Joseph John (Joe) Jones was eulogized upon his death in 1963 as a corporate artist, with commissions from Fortune magazine and Standard Oil; this characterization overshadowed any mention of his beginnings as a Communist house painter. At the beginning of his career and during the height of the Great Depression, however, Jones was known as one of America’s notable social protest artists. Jones came from a working-class family. His immigrant Welsh father, Frank J. Jones, and American-born, German-descended mother, Annie A. Roehrs Jones, moved to St. Louis, Missouri, when they married. Jones was the youngest of five siblings. After finishing the eighth grade at Benton Grade School in 1923, fourteen-year-old Jones apprenticed with his father as a housepainter, earning his own union card.
Jones’s interests eventually turned from painting houses to painting images that reflected a rough life in St. Louis and also the inequities he saw in everyday life. In particular, Jones was aware of the plight of African Americans, who, in his view, suffered the most in a capitalist society dominated by whites. His frequent use of lynching images in his paintings reflected his championing of black causes during the Depression and brought commissions from such left-wing institutions as Commonwealth College in Mena (Polk County). Commonwealth College was founded in 1923 to train students in socioeconomic reform and the labor movement. The college had closed by the end of 1940.
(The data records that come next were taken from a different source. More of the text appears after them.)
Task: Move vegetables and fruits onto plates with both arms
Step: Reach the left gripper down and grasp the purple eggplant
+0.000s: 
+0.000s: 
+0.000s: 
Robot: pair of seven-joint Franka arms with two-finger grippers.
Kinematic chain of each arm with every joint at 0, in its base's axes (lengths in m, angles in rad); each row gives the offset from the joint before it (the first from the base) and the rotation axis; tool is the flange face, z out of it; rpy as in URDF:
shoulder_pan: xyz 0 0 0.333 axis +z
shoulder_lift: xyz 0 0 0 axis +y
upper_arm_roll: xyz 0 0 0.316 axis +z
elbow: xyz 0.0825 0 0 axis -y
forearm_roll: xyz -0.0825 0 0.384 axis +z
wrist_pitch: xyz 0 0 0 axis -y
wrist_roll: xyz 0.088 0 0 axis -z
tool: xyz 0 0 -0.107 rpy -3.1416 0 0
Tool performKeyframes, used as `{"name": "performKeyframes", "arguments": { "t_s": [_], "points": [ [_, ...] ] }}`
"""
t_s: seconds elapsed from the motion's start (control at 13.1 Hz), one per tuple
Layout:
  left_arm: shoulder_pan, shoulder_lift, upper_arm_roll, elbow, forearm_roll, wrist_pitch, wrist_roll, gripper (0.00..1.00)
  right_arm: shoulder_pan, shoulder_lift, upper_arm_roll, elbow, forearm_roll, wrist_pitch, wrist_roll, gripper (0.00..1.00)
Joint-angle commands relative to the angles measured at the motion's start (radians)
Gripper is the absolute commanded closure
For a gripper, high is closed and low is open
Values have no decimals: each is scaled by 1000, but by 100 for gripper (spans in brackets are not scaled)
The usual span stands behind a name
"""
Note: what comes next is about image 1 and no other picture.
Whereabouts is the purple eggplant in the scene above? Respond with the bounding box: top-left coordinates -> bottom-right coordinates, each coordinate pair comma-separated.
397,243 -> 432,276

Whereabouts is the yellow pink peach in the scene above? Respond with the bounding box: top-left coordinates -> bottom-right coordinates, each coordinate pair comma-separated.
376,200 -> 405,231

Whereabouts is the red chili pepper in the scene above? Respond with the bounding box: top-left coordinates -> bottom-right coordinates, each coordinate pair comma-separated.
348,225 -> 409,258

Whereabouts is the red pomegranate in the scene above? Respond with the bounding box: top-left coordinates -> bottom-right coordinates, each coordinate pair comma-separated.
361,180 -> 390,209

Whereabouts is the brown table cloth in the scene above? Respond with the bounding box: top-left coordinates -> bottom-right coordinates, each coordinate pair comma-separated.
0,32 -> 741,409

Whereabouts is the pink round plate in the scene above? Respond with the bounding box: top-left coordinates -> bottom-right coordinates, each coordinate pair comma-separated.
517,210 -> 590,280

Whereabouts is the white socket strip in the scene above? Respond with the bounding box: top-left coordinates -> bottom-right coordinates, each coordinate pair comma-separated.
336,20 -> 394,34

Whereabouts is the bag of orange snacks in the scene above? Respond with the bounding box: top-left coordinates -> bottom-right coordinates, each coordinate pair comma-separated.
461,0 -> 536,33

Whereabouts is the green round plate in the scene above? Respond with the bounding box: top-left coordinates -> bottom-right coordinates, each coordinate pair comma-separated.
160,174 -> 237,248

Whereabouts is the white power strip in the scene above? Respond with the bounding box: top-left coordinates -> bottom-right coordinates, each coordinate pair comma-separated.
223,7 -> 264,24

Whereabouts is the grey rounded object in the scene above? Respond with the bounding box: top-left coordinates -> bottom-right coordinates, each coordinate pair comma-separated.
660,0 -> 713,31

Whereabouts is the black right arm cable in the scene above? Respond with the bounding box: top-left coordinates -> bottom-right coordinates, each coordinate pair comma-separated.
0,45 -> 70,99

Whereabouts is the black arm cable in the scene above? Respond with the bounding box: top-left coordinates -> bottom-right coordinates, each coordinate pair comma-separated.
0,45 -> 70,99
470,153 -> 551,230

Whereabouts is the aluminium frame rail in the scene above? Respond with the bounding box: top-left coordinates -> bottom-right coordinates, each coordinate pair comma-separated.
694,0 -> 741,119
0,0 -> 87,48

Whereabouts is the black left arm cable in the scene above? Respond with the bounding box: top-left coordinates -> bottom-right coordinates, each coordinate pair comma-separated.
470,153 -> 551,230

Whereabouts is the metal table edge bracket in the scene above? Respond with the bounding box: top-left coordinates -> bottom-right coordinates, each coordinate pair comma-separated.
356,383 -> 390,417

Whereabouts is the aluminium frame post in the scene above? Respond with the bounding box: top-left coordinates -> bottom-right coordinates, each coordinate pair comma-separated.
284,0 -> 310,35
In the summer of 1935, Jones traveled to Mena, where he had been engaged as a lecturer on proletarian art at Commonwealth College and was commissioned to paint a mural in the school’s dining hall depicting Arkansas laborers. Jones traveled around Arkansas in order to gather photographic images to use for the mural, finishing The Struggle in the South in early September 1935. When Commonwealth College closed five years later and campus structures were torn down, The Struggle in the South was removed and reportedly taken to the home of the daughter of a faculty member, who used it as material to line closets in a Mena home.
Forty-four years after the college closed, archivists at the University of Arkansas at Little Rock were informed about the mural and acquired it; future Central Arkansas Library System director Bobby L. Roberts was instrumental in the process. Found in twenty-nine pieces, the fragile and damaged artwork was put into storage in the university’s art collection area.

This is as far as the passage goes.